Problem
Where a line holds the word "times", copy that line from the data below.
----- Supplied information
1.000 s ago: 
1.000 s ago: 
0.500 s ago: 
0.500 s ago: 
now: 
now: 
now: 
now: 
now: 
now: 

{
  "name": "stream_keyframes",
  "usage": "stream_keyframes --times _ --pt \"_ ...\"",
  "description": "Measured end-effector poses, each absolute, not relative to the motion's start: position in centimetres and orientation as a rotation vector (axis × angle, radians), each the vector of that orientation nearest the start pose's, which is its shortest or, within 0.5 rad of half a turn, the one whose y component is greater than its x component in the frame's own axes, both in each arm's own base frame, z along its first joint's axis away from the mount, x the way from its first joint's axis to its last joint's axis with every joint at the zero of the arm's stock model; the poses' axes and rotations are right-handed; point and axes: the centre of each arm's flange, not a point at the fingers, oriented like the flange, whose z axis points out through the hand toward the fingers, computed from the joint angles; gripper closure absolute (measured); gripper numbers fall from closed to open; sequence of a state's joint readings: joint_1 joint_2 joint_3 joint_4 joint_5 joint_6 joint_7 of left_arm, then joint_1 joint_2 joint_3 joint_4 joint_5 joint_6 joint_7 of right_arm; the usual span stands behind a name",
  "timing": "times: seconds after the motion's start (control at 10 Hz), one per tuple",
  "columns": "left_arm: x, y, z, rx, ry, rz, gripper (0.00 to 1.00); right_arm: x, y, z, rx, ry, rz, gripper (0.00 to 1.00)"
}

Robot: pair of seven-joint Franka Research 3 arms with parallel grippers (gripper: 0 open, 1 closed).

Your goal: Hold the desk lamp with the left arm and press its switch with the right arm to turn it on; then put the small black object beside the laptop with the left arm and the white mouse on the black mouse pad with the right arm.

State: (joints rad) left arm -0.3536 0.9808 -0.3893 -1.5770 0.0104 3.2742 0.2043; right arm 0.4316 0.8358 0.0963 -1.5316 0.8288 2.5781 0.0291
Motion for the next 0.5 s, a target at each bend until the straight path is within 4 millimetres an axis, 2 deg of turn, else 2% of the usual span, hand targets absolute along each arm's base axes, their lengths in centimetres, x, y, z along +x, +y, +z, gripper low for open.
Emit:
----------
Task output
  "usage": "stream_keyframes --times _ --pt \"_ ...\"",
  "timing": "times: seconds after the motion's start (control at 10 Hz), one per tuple",

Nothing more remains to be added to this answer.